▼▼▼
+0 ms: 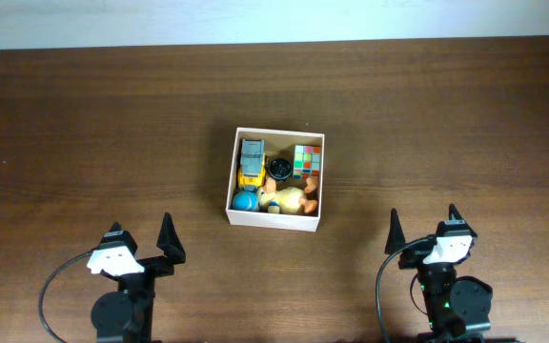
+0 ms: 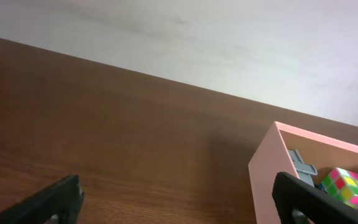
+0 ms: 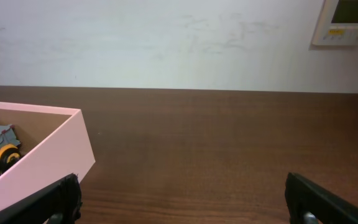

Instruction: Pack container

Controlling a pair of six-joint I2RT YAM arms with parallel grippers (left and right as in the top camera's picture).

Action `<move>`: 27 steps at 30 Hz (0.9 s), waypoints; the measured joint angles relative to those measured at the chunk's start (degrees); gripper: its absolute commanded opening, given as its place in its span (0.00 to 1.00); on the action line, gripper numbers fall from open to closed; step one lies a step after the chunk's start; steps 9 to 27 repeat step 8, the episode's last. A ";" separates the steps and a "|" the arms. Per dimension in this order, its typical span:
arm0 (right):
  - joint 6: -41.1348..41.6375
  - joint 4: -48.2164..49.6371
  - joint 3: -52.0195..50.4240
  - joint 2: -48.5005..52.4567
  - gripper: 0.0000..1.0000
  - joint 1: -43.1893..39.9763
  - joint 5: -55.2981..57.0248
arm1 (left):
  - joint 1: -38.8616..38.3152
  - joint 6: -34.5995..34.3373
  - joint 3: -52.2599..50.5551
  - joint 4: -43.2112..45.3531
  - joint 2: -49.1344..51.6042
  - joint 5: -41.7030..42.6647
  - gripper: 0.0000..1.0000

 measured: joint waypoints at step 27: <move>0.02 0.00 0.00 0.00 0.99 0.00 0.00 | 0.00 0.00 0.00 0.00 0.00 0.00 0.99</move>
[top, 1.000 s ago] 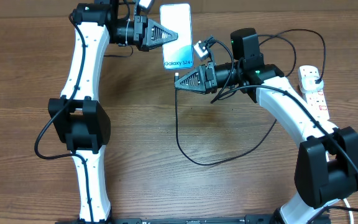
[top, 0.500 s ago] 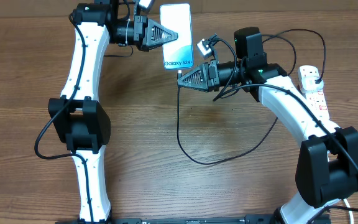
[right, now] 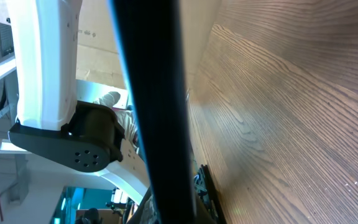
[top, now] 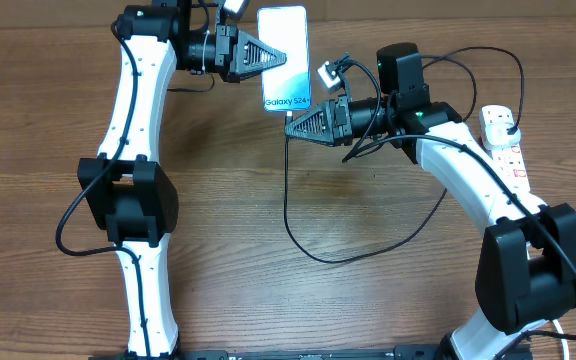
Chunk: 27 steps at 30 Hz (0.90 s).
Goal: Plug charger to phone and switch on socket
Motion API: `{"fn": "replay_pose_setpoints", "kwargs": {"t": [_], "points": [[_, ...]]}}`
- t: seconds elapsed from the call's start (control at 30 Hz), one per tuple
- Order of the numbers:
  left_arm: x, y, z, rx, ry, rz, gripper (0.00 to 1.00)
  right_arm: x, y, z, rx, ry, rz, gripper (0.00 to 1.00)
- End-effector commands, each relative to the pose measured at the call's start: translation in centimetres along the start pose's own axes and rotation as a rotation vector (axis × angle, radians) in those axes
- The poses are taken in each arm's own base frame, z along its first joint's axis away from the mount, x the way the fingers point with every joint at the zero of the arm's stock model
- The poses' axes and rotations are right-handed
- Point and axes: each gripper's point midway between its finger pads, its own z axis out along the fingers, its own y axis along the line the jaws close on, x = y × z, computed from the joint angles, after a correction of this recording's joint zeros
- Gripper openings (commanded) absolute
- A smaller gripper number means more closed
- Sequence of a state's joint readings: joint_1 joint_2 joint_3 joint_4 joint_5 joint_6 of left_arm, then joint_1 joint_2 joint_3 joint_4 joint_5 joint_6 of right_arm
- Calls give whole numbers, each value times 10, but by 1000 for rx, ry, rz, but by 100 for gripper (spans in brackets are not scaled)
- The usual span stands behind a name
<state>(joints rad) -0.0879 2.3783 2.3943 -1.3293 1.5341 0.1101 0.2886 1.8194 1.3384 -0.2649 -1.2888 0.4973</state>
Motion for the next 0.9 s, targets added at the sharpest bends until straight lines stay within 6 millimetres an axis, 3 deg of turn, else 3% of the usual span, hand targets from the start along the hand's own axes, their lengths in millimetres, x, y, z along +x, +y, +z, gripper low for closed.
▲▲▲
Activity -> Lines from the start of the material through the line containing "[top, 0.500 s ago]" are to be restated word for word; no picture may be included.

Exercise answer ->
+0 ms: 
+0 ms: 
+0 ms: 

Instruction: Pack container

Controlling a pair of six-joint I2RT YAM arms with parallel grippers (left and right as in the top camera's picture).

Action `<move>`: 27 steps at 30 Hz (0.9 s), waypoints; the measured joint angles relative to those measured at the chunk's start (degrees); gripper: its absolute commanded opening, given as its place in its span (0.00 to 1.00); on the action line, gripper numbers fall from open to closed; step one lies a step after the chunk's start; steps 9 to 27 repeat step 8, the episode's last. A ";" separates the steps and a "|" the arms. Per dimension in this order, its typical span:
arm0 (right):
  - joint 6: -41.1348..41.6375
  - joint 4: -48.2164..49.6371
  - joint 3: -52.0195..50.4240
  - joint 2: -48.5005..52.4567
  - gripper: 0.0000..1.0000
  - joint 1: -43.1893..39.9763
  - joint 5: -55.2981..57.0248
arm1 (left):
  - joint 1: -38.8616..38.3152
  - joint 6: -34.5995..34.3373
  - joint 3: -52.2599..50.5551
  - joint 4: -43.2112..45.3531
  - joint 2: -49.1344..51.6042
  - joint 5: -41.7030..42.6647
  - gripper: 0.0000..1.0000

 measured: joint waypoints at step 27: <move>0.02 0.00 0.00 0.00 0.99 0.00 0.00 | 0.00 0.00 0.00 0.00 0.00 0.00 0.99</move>
[top, 1.000 s ago] 
[top, 0.500 s ago] 

The exercise is done now.